Ve bilinmelidir ki; bu Anayasa taslağı, tek bir adamın iki dudağı arasından çıkmış değildir! Bu taslak; ortak aklın, istişarenin ve uzlaşının ürünüdür. Saadet Partisi olarak, bu çalışmalarımızın özgür, adil ve müreffeh bir Türkiye’nin kuruluşuna vesile olacağına inanıyoruz ve bu inanç ve kararlılıkla da çalışmalarımızı yoğun bir şekilde sürdüreceğiz.

“Ülkemiz, çıkmaza sokulmuştur”

Zira Cumhurbaşkanlığı Hükümet Sistemi’nin Türkiye’yi getirdiği nokta hepimizin malumudur. Hem toplumsal hem de yapısal anlamda ülkemiz bir çıkmaza sokulmuştur. Ne yazık ki karşımızda şöyle özetleyebileceğimiz vahim bir tablo durmaktadır:

Yüksek enflasyon, işsizlik, borçluluk ve giderek artan cari açık, halkın büyük çoğunluğunu esir almış bir yoksulluk, tepeden tırnağa bir israf, rüşvet ve yolsuzluk düzeni, hasara uğramış devlet kurumları, geçmişin birikimi ve geleneğiyle bağı kopmuş bir devlet mekanizması, keyfî işleyen bir hukuk ve yargı sistemi, istişare ve ortak aklı bir kenara bırakmış yürütme erki, gücü zayıflatılmış ve atıl bırakılmış bir yasama… Açıktır ki Türkiye, sadece son birkaç yılda bu denli kötü bir tablo ortaya çıkaran bir sistemle ilerleyemez.

“Mevcut sistem değişmeden, ekonomi düze çıkamaz”

Muhterem arkadaşlarım; mevcut sistem değişmeden, ekonominin düze çıkması da mümkün değildir.

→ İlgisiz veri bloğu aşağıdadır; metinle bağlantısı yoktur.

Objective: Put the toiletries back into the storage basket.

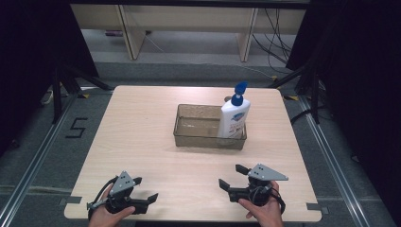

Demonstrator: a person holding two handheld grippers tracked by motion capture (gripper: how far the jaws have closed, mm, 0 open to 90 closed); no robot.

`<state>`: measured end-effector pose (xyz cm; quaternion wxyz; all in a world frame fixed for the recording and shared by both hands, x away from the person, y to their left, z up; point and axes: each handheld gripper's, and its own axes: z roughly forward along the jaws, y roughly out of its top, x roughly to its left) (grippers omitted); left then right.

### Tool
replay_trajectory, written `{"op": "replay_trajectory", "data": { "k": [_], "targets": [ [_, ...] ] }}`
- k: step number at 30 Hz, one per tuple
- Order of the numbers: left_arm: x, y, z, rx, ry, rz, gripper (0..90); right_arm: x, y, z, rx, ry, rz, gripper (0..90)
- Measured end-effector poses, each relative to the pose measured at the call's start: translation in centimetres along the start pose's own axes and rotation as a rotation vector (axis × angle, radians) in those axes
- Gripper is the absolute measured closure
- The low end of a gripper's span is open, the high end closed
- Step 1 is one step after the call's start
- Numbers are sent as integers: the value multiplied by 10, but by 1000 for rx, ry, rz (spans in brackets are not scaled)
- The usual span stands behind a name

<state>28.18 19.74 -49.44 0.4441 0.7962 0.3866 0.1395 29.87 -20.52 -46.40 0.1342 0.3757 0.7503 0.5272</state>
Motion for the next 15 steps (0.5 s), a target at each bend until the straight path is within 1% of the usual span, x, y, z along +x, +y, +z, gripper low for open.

Bu sisteme geçerken dolar kuru 4.8 lirayken, bugün 20 lira sınırına dayandı.  Resmi enflasyon %15’lerde iken, bugün üç haneli rakamlara yaklaştı. Yoksulluk ve işsizlik artarken, halkın alım gücü her geçen gün azaldı… Bırakın ev alma hayallerini, artık büyük bir çoğunluk için düzgün bir evde oturabilmek, kirasını ödeyebilmek hayal oldu. Birkaç yıl önce dar gelirli aileler için et almak zordu; şimdi ekmek, süt, yumurta, patates gibi eskiden çok ucuz olan en temel gıda maddelerini bile alamaz hale gelen yüz binler var. Özel okula göndermenin zorluğundan değil, artık devlet okulundaki çocuğunun kantin ve kırtasiye masraflarına yetişemeyen on binlerce aileden bahsediyoruz. Artık özel hastanelere gidemeyenleri değil, devlet hastanelerindeki muayene ücretini ve ilaç parasını dahi denkleştiremeyen binlerce aileden bahsediyoruz.

“2023 bütçesinde faize ayrılan pay; 550 milyar TL!”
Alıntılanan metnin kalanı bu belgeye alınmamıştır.